Hammocks are a wonderful way to enjoy the fresh summer air under a canopy of green leaves – but you can’t enjoy that luxurious midday nap until your tree-bound lounge is safely and securely installed! Ropes are easy to hang but wear through bark and are widely-known tree killers, and tree-hugging straps must be removed and readjusted constantly. The only other choice left to consider is the eyebolt, but is it safe for trees?
Homeowners are often hesitant to drive a length of metal straight through the trunk of their tree. These concerns are justified! Any wound, regardless of size or depth, can increase the likelihood that the tree will become infected with pests or disease. But eyebolts aren’t really that much of a danger when installed correctly. The tree will eventually close around and seal off the wound, leaving you with an extremely secure spot to attach your hammock.
Never drill into a tree that does not belong to you, even if it is in a public area. Always use straps or a rope, but remember to remove them when finished. Invest in a sturdy stand if all else fails.

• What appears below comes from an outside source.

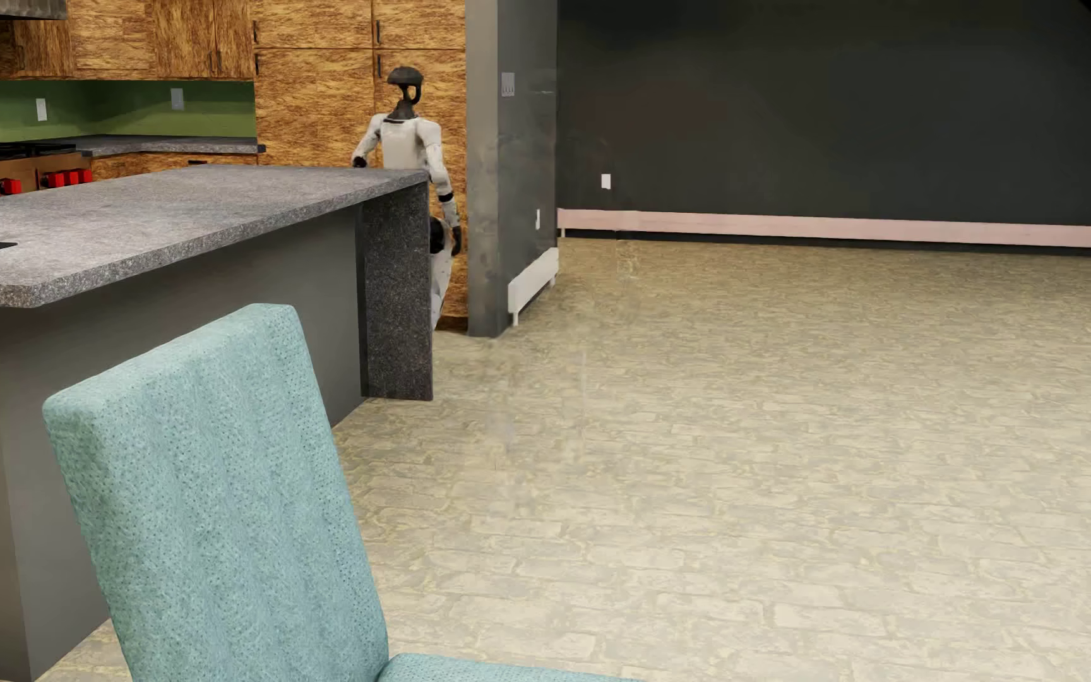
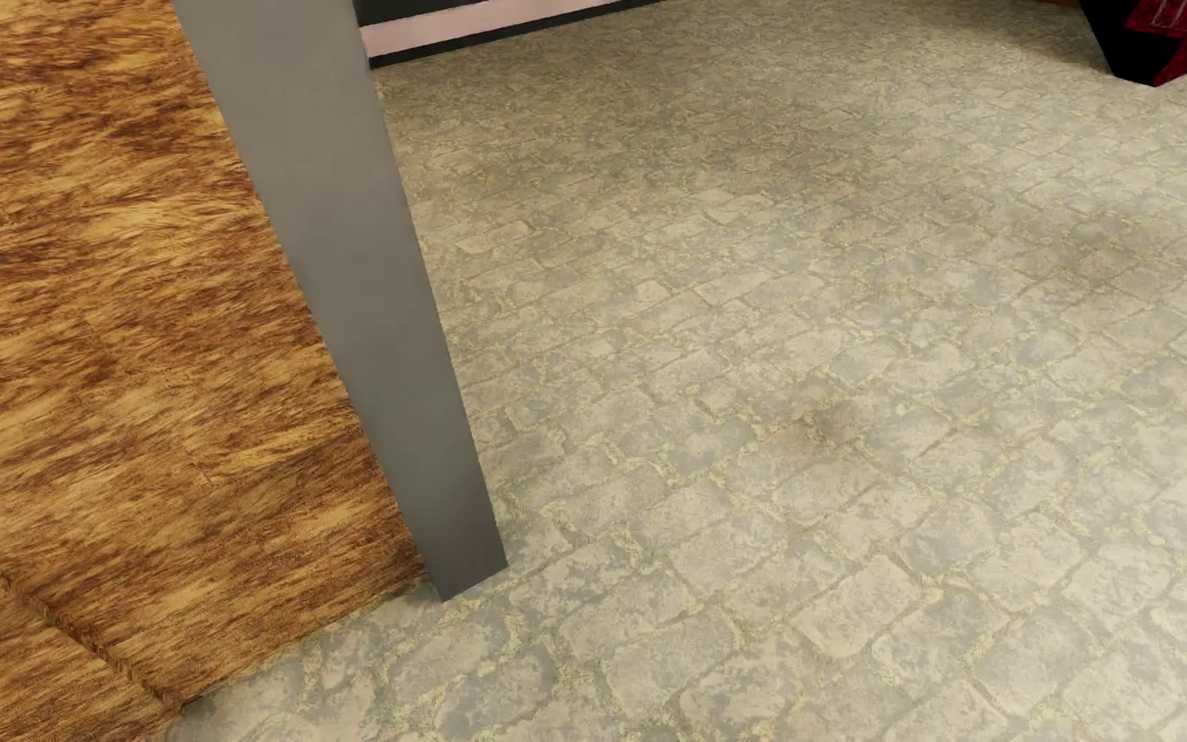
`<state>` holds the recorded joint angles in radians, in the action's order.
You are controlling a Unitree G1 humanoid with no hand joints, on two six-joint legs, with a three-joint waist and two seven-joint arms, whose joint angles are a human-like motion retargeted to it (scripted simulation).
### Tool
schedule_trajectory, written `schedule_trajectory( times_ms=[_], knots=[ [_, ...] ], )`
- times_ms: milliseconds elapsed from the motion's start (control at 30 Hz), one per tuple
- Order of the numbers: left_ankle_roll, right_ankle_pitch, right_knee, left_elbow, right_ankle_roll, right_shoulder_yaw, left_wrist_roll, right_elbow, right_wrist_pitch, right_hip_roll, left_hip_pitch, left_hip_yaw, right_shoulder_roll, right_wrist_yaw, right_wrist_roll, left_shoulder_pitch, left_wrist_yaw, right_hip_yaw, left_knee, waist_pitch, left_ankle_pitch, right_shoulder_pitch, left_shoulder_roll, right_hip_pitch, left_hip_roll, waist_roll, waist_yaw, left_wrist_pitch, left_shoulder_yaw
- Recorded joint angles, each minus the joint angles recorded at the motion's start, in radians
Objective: Approach the chair
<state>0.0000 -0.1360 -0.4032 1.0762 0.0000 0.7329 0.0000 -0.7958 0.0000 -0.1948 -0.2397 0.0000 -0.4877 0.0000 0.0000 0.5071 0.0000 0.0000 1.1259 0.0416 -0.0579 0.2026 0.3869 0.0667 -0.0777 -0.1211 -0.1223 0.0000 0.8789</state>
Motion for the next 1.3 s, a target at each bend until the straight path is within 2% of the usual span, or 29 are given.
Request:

Increasing the Longevity of Your Hammock Tree
You can reduce the chances of tree damage by using the heavy-duty stainless steel eyebolts that arborists and other tree service professionals use. Don’t scrape any bark and don’t attempt to seal the entrance wounds. Your eyebolt should last for many years, but if you ever feel the need to remove it only do so with the advice of a certified tree professional. An open wound is much more dangerous to a tree than an embedded piece of metal.
Trees and metal have been living together very successfully for longer than any of us have been alive – this isn’t going to change any time soon. Eyebolts, when properly installed and maintained, present no more of a threat to tree health than Mother Nature herself.
Note: Don’t confuse an eye screw for an eyebolt. Eyebolts are drilled all the way through the entire tree; eye screws are those short little loop-shaped screws that come with many commercial hammocks. Eye screws are not permanent and will eventually pull out of the tree, causing injuries to anyone in the hammock and leaving a vulnerable point for the tree to be attacked by pests, fungus, and insects. Do not use eye screws.